Из-под него торчат две тряпичные ноги в белых туфлях и форменной юбке.
4
Похороны Пудры превращаются в событие городского масштаба. Главная улица забита горестно шаркающей толпой. Вся школа, от первых до десятых классов, провожает Маню. Учителя беззвучно рыдают, завуч едва не теряет сознание, и ее приводят в чувство нашатырем. Биологичка – единственная, кто не проронил ни слезинки. Среди скорбящих немедленно расползается слух, что она запирала Шаргунову в лаборатории наедине со скелетом. Искусственно подогреваемое горе не прощает сдержанности.
На кладбище безветренно и ясно. В воздухе застоялась сладость, отдающая гнильцой. Вокруг могилы столько цветов, что в них можно утонуть.
– Во ритуальщики-то наварились, – шепчет Синекольский. – На год вперед.
Гроб белый, как рояль, такой же шикарный и недоступный для русминского захолустья.
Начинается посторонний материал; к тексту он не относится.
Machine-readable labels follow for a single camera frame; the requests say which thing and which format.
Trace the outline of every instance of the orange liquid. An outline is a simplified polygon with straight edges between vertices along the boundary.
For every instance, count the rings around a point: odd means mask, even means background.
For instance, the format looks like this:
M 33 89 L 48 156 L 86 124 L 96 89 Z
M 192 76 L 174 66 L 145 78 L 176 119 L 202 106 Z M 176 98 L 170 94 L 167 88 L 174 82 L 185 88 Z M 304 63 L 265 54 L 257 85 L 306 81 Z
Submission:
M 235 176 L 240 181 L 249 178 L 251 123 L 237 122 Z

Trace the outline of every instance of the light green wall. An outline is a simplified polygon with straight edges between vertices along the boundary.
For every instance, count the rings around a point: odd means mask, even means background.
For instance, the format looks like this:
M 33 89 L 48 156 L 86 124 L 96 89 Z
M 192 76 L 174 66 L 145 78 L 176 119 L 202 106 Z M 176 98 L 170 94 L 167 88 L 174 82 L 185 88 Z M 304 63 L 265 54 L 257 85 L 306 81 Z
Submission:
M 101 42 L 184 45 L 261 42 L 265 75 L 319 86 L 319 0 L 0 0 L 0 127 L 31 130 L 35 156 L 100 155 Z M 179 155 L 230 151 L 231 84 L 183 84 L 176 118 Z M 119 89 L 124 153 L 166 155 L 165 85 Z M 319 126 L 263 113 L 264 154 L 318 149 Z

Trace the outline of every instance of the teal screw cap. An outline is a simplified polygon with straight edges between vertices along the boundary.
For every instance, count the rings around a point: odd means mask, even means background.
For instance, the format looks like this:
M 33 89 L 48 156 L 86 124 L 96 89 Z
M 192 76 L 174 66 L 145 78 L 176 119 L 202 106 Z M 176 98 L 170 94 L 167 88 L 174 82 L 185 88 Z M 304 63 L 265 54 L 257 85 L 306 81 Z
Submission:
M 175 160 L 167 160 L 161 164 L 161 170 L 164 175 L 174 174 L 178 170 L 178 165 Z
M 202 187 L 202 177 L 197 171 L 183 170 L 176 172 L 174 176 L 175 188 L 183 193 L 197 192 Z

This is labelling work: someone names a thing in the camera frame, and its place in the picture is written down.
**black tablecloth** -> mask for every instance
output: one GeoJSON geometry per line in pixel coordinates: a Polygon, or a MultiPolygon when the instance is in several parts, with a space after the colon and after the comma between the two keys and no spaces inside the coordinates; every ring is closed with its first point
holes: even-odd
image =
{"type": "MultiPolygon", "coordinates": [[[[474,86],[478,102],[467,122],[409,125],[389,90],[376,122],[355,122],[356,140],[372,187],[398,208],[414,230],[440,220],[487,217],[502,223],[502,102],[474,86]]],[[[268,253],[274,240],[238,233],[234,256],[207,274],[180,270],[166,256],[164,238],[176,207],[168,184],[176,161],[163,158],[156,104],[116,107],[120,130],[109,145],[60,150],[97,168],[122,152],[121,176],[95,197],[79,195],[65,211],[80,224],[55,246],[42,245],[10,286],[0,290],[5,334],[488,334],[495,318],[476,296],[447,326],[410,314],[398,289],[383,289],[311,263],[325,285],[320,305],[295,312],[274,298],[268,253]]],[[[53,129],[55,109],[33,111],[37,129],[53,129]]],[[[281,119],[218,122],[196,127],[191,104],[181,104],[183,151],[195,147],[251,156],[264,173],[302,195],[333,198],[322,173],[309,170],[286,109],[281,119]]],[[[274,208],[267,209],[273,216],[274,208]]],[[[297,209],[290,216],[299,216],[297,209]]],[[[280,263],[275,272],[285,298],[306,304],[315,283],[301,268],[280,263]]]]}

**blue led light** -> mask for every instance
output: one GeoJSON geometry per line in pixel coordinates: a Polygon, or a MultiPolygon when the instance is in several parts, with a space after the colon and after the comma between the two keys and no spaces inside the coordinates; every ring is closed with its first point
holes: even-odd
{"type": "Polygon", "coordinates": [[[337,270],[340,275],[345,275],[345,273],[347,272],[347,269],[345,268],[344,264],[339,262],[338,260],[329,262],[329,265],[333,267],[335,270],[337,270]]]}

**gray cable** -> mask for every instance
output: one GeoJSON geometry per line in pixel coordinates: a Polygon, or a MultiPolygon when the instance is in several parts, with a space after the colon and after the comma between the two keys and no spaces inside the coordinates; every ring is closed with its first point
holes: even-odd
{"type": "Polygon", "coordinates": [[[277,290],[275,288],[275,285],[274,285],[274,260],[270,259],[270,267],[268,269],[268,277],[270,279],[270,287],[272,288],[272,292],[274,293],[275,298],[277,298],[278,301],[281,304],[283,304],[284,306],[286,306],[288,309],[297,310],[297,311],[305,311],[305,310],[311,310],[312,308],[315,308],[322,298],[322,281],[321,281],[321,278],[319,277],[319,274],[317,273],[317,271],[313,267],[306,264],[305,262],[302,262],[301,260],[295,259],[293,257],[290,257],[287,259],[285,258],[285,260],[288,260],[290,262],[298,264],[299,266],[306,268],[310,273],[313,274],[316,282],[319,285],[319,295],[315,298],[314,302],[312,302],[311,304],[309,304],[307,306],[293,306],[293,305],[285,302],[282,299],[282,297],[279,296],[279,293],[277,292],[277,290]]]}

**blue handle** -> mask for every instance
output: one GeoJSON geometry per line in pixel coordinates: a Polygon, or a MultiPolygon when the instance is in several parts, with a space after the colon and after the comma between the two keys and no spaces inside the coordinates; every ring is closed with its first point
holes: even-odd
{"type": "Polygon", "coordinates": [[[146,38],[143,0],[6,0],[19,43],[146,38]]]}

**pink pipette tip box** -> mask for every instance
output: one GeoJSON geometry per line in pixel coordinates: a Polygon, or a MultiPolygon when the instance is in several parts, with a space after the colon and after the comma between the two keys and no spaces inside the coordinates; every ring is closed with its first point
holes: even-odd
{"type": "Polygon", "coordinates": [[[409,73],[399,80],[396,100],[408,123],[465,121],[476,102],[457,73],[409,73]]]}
Говорят, его по распоряжению главы администрации привезли из райцентра.
Галина театрально рыдает и пытается броситься в могилу.
Старуха Шаргунова не издает ни звука.
Открытый гроб опускают на землю, и все ощущают неловкость. Облик Зои Шаргуновой буквально вопиет о том, что произошла ошибка, что это она должна лежать в деревянном ящике, а не ее четырнадцатилетняя внучка. Маню накрасили, завили ей волосы, и в пышном венке из искусственных цветов, прикрывающем страшную рану на голове, она выглядит даже лучше, чем на цветной фотографии, увеличенной из школьного альбома.
– Огромная потеря… нельзя допустить…
Глава администрации говорит по бумажке прочувствованную речь о всеобщей ответственности взрослых перед детьми.
– …наше будущее… деды воевали, чтобы отстоять нашу землю для них…
Это не прощание с усопшей, а ритуал избывания вины. Они были недостаточно внимательны к Мане, слишком злы и черствы; они не любили бедняжку, – и вот она мертва.
– …золотой звездой зажжется в памяти наших сердец…
Смерть вознесла Маню на недосягаемую высоту. Зыбкий, неуверенный миф затвердел и обрел непоколебимость могильного надгробия.
За Олиной спиной разбегаются шепотки.
– …вечером… одна…
– …может, искала чего в мусоре. Глупенькая же. А тут на нее…
– …никто ведь и не додумался…
– …владелец-то кто?
– …разве признается…
Обсуждают втихомолку кощунственную версию случившегося. Возможно – только возможно! – что трагедия не была случайной. Кто-то мог столкнуть буфет с края оврага, пока Маня, устав бродяжничать, дремала в грудах старья и хлама. От нынешних подростков всего можно ожидать…
– …хулиганили…
– …будет поклеп-то возводить…
Оля смотрит на папу. Папа стоит на другой стороне могилы, в группе мужчин, замкнув лицо, будто на замок, тем же выражением сосредоточенной скорби, что и его товарищи.
Его рубашка помята, а у пиджака загнулся лацкан. В ботинки въелась грязь. Он ничем не отличается от жителей Русмы.
Когда Оля думает об этом, ей кажется, что безумие подкрадывается к ней на мягких лапах и нежно трогает ее за плечо.
Он бил маму.
Спал с Олиной одноклассницей.
Убил ее.
Но Оля слышит вкрадчивый шепот безумия лишь тогда, когда смотрит на его мятую рубашку с оторванной пуговицей.